My nieces loved me dearly as did my nephews. I still felt a lot of guilt because I couldn’t be the fun aunt to my nieces that I was to my nephews and take them places and do things with them. They never knew me any other way, though, and they were always so eager to toddle across the walkway to my trailer once I let them know I was up in the mornings. It was part of their daily routine with us. We did simple low energy things together like read story books, play their children’s songs, watch their favorite children’s shows, sit on the steps and play “I Spy”, walk around the property on the days I could and look at flowers, and their favorite activity, lying on a quilt cloud watching. So even though I haven’t been a natural mother, I’ve been a surrogate mother of five.
I know no one ever really lives the life they imagined. Unexpected things derail plans all the time. Life limiting illness is a whole other curveball, though. It’s a boulder or falling rock off the side of a mountain. It comes out of nowhere at warp speed. It crushes you and injures you just as a literal falling rock would. You struggle to understand, your literal life is in jeopardy, your spirit is crushed, and in time your will to survive is because you can’t come back from the injury. Life as you’ve known it is over. You are permanently disabled and will never be anywhere near your former and true self again.

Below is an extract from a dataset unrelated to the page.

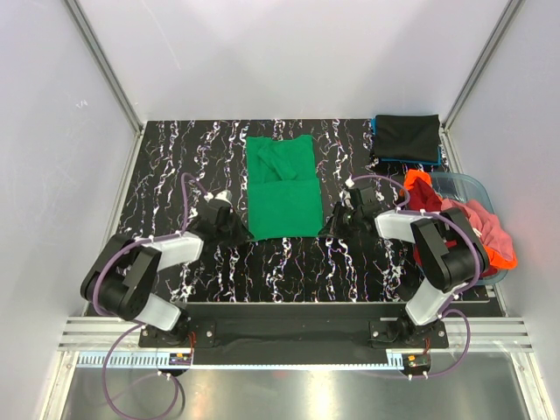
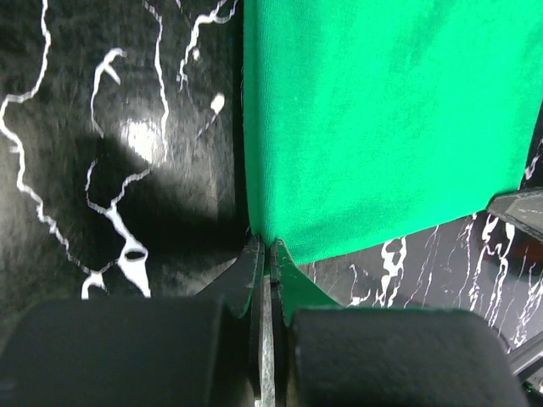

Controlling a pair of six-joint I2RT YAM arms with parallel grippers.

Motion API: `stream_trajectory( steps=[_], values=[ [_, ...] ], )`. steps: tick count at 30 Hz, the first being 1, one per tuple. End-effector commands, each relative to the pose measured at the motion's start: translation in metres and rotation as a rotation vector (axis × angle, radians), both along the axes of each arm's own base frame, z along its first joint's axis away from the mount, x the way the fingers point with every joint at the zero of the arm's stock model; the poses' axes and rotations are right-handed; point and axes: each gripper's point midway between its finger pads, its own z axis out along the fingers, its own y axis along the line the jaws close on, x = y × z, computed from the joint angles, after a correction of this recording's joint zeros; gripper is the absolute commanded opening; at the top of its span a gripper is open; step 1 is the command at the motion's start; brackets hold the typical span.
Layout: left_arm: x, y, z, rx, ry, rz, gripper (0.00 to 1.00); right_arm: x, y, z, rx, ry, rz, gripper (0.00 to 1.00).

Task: Fold and stack the t-shirts

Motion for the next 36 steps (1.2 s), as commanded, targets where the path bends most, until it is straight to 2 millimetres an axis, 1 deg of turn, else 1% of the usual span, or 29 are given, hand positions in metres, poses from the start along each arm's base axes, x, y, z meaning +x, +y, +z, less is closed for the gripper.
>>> stream_trajectory(
  steps=[1,5,6,7,8,9,10,11,12,13,14,15,16,17,18,19,20,21,22,23,24,25,26,27,28,29,30,35,36],
  values=[
    [-0.015,0.011,-0.002,0.049,0.006,0.012,0.0,-0.007,-0.007,0.004,-0.024,-0.012,-0.006,0.0],
    [-0.03,0.009,0.005,0.025,0.002,0.017,0.0,-0.023,-0.011,0.015,0.0,-0.013,-0.033,0.0],
    [-0.038,0.009,0.002,0.026,0.014,0.014,0.0,-0.026,-0.013,0.016,0.005,-0.011,-0.04,0.0],
    [-0.043,0.008,0.008,0.016,0.003,0.012,0.0,-0.032,-0.014,0.018,0.01,-0.003,-0.044,0.0],
    [-0.05,0.004,0.009,0.009,0.007,0.005,0.0,-0.034,-0.014,0.028,0.029,-0.02,-0.055,0.0],
    [-0.059,0.006,0.005,0.015,0.013,0.006,0.0,-0.042,-0.017,0.025,0.03,-0.013,-0.058,0.0],
    [-0.066,0.006,0.011,0.008,0.005,0.003,0.0,-0.053,-0.021,0.023,0.021,0.019,-0.062,0.0],
    [-0.076,0.002,0.012,-0.002,0.012,-0.008,0.0,-0.057,-0.022,0.034,0.037,-0.007,-0.062,0.0],
    [-0.084,0.004,0.009,0.006,0.018,-0.004,0.0,-0.07,-0.026,0.03,0.029,0.023,-0.066,0.0],
    [-0.087,0.002,0.019,-0.018,-0.007,-0.006,0.0,-0.077,-0.028,0.032,0.035,0.027,-0.067,0.0],
    [-0.102,0.0,0.017,-0.023,0.026,-0.02,0.0,-0.082,-0.027,0.044,0.06,0.005,-0.067,0.0],
    [-0.106,0.002,0.018,-0.018,0.02,-0.008,0.0,-0.09,-0.029,0.045,0.065,0.015,-0.07,0.0],
    [-0.114,0.004,0.026,-0.027,0.015,-0.008,0.0,-0.102,-0.031,0.047,0.065,0.048,-0.074,0.0],
    [-0.126,-0.002,0.031,-0.042,0.019,-0.028,0.0,-0.107,-0.031,0.06,0.086,0.013,-0.072,0.0],
    [-0.126,-0.003,0.041,-0.046,-0.008,-0.016,0.0,-0.113,-0.032,0.065,0.092,0.012,-0.078,0.0],
    [-0.135,0.002,0.048,-0.037,-0.007,-0.015,0.0,-0.125,-0.036,0.067,0.089,0.05,-0.097,0.0],
    [-0.141,-0.001,0.056,-0.044,-0.021,-0.017,0.0,-0.129,-0.036,0.086,0.114,-0.004,-0.095,0.0],
    [-0.142,-0.005,0.078,-0.084,-0.056,-0.02,0.0,-0.139,-0.04,0.088,0.102,0.022,-0.103,0.0],
    [-0.149,-0.002,0.082,-0.074,-0.043,-0.019,0.0,-0.143,-0.043,0.095,0.109,0.02,-0.12,0.0],
    [-0.154,-0.005,0.089,-0.076,-0.055,-0.039,0.0,-0.143,-0.046,0.115,0.124,-0.038,-0.131,0.0],
    [-0.154,-0.01,0.108,-0.1,-0.074,-0.048,0.0,-0.153,-0.051,0.116,0.103,-0.009,-0.136,0.0],
    [-0.158,-0.009,0.112,-0.087,-0.069,-0.061,0.0,-0.155,-0.053,0.122,0.098,-0.015,-0.142,0.0],
    [-0.16,-0.011,0.119,-0.086,-0.077,-0.076,0.0,-0.154,-0.055,0.138,0.099,-0.045,-0.148,0.0],
    [-0.159,-0.016,0.134,-0.099,-0.089,-0.081,0.0,-0.158,-0.059,0.139,0.078,-0.026,-0.154,0.0],
    [-0.159,-0.015,0.137,-0.083,-0.09,-0.09,0.0,-0.156,-0.061,0.142,0.058,-0.03,-0.157,0.0],
    [-0.155,-0.017,0.151,-0.092,-0.11,-0.082,0.0,-0.152,-0.062,0.154,0.055,-0.053,-0.162,0.0],
    [-0.152,-0.018,0.153,-0.076,-0.111,-0.079,0.0,-0.153,-0.065,0.155,0.034,-0.042,-0.168,0.0],
    [-0.136,-0.016,0.178,-0.031,-0.177,-0.046,0.0,-0.126,-0.073,0.173,-0.069,-0.09,-0.198,0.0],
    [-0.133,-0.017,0.178,-0.015,-0.178,-0.043,0.0,-0.122,-0.075,0.174,-0.089,-0.092,-0.201,0.0]
  ],
)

Don’t think I just let this happen. I fought against it tooth and nail. Mostly to my own detriment and certainly to my own and my family’s emotional distress. I’m truly surprised I’m still living. Not just because of the emotional upheaval and desperate thoughts of the early years, but because of the multiple real life-threatening conditions I live with that can go bad in a moment, the constant assault on my body on a daily basis and new ones always developing, muscles that don’t work well including autonomic ones like breathing, lung cancer that was undiagnosed for three years and the tuberculosis type infection that I still deal with that likely caused the cancer. I really don’t know why this body doesn’t just give up. I get up and push through every day and try to find some motivation, purpose, and small joys, not necessarily because I’m a fighter and all that lofty stuff, but necause it’s survival.
I don’t look forward to waking up every single morning slammed with such lack of energy I feel like my body shut down during the night to survival state, often wracked with pain, seldom having slept much or well, often feeling so overwhelmed with it all I want to cry, but that’s physical and emotional energy I don’t have. Life is miserable and the days are so long and tedious when I can’t manage to do something no matter how minuscule it is so I prod myself out of bed, literally stumble to the kitchen because my legs don’t have the energy to work right yet, make my tea and a little sustenance and try not to be too disheartened for, at least, a couple hours until I get a little more functional. Then I try to do something useful.
Chronically ill, homebound, and bedridden people have the same needs as everyone else. They mostly go unmet because the onus is left on the sick to initiate social interaction and since we can’t go and do, we are mostly out of sight and out of mind. The sick are often left caring for the sick because so many conditions are multigenerational. It’s a lonely and isolated life. We didn’t chose it. Others just don’t see us. If you don’t understand that we have the same needs you would have if you were in our position, you simply don’t understand the basic human condition. We don’t have the energy to stand on our soapboxes and try to explain it. We wouldn’t anyway. We need more than thoughts and prayers. We need tangible action.